Is there any alternative to using % (modulus) in C/C++?
Solution 1
Ah, the joys of bitwise arithmetic. A side effect of many division routines is the modulus - so in few cases should division actually be faster than modulus. I'm interested to see the source you got this information from. Processors with multipliers have interesting division routines using the multiplier, but you can get from division result to modulus with just another two steps (multiply and subtract) so it's still comparable. If the processor has a built in division routine you'll likely see it also provides the remainder.
Still, there is a small branch of number theory devoted to Modular Arithmetic which requires study if you really want to understand how to optimize a modulus operation. Modular arithmatic, for instance, is very handy for generating magic squares.

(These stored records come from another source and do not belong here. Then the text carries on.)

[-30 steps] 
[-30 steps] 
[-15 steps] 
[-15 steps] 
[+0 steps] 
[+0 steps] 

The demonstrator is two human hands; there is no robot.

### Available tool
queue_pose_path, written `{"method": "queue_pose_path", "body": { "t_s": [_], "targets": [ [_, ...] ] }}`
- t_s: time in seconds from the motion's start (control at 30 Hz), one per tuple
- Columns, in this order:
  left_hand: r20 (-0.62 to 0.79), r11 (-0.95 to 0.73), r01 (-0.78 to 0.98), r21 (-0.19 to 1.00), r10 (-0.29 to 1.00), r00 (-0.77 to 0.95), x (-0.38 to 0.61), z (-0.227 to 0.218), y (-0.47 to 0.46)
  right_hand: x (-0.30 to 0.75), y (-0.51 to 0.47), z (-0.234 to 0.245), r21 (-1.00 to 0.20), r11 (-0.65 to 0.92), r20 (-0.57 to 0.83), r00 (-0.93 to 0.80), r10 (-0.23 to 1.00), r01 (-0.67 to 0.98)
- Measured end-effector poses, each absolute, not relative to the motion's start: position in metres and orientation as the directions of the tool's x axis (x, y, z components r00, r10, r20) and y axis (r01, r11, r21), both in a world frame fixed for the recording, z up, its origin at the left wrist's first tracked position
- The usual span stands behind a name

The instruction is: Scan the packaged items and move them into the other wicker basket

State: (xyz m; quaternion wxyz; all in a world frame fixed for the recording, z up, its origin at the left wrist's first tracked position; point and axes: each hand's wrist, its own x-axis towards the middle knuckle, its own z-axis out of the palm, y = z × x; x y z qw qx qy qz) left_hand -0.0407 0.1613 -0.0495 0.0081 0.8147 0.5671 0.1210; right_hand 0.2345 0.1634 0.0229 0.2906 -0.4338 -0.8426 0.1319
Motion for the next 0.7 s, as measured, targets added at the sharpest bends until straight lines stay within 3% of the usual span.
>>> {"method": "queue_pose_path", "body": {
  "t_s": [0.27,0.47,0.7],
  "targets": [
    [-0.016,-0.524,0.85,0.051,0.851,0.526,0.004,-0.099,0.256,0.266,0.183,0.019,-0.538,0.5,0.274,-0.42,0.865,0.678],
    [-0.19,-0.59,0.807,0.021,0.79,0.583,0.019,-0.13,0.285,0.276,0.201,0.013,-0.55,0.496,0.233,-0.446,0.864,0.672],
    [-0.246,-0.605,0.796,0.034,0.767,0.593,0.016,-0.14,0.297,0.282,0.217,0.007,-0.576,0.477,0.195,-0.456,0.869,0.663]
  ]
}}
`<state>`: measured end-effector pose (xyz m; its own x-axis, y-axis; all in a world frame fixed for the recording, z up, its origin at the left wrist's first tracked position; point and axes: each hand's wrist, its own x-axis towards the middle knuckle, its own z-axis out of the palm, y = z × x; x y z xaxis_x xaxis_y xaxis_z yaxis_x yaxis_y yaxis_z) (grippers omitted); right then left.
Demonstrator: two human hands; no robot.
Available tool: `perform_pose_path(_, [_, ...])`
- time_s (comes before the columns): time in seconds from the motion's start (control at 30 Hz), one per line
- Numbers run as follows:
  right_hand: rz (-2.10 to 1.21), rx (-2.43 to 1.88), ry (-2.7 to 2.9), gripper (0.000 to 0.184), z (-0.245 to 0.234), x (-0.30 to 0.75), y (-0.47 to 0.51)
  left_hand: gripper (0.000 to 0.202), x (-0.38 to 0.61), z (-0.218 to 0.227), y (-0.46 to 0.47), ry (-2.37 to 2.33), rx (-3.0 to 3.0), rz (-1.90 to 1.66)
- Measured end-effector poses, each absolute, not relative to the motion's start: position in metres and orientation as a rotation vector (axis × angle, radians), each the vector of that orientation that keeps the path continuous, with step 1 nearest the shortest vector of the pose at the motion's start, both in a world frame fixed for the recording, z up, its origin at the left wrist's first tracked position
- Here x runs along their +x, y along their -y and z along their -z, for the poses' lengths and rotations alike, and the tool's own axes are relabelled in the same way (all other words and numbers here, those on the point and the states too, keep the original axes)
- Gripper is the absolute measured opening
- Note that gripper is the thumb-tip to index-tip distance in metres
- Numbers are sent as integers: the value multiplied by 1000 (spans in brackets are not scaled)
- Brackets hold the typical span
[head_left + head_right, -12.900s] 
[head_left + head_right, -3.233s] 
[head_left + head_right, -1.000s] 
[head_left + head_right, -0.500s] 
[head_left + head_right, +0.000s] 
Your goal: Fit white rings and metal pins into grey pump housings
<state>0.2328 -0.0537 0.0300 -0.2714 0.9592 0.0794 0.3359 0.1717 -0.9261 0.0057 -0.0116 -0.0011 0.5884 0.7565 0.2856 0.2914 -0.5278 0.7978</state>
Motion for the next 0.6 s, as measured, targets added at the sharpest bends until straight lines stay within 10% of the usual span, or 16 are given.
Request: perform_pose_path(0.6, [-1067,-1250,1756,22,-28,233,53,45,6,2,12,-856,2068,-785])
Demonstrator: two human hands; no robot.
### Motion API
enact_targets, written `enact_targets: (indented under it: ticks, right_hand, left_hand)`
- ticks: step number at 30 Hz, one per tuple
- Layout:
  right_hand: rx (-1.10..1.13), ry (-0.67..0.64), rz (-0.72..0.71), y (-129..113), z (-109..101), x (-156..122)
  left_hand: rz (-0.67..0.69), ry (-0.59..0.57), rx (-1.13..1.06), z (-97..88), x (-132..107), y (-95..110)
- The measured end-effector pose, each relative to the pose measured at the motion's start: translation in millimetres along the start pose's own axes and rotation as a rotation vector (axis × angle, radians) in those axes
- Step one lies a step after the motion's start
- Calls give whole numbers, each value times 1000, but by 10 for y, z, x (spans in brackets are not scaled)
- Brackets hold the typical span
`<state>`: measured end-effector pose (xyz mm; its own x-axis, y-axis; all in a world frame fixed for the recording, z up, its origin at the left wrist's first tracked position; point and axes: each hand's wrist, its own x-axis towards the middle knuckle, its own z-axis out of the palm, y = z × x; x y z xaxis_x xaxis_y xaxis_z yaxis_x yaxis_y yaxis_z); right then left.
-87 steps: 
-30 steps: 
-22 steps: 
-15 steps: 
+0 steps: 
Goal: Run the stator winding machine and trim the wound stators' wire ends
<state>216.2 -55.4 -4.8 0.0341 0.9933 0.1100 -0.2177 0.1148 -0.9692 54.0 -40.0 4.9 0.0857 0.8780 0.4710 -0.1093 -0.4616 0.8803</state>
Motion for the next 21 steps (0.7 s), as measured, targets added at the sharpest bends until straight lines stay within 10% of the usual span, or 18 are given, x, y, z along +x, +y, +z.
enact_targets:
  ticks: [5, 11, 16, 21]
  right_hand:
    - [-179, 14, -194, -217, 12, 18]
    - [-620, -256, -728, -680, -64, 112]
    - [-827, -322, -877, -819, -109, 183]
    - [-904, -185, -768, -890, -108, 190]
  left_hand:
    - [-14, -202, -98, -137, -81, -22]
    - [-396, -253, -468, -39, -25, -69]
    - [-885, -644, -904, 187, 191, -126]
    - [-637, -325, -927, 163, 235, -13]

So, in that vein, here's a very low level look at the math of modulus for an example of x, which should show you how simple it can be compared to division:
Maybe a better way to think about the problem is in terms of number bases and modulo arithmetic. For example, your goal is to compute DOW mod 7 where DOW is the 16-bit representation of the day of the week. You can write this as:
DOW = DOW_HI*256 + DOW_LO
DOW%7 = (DOW_HI*256 + DOW_LO) % 7
= ((DOW_HI*256)%7 + (DOW_LO % 7)) %7
= ((DOW_HI%7 * 256%7) + (DOW_LO%7)) %7
= ((DOW_HI%7 * 4) + (DOW_LO%7)) %7
Expressed in this manner, you can separately compute the modulo 7 result for the high and low bytes. Multiply the result for the high by 4 and add it to the low and then finally compute result modulo 7.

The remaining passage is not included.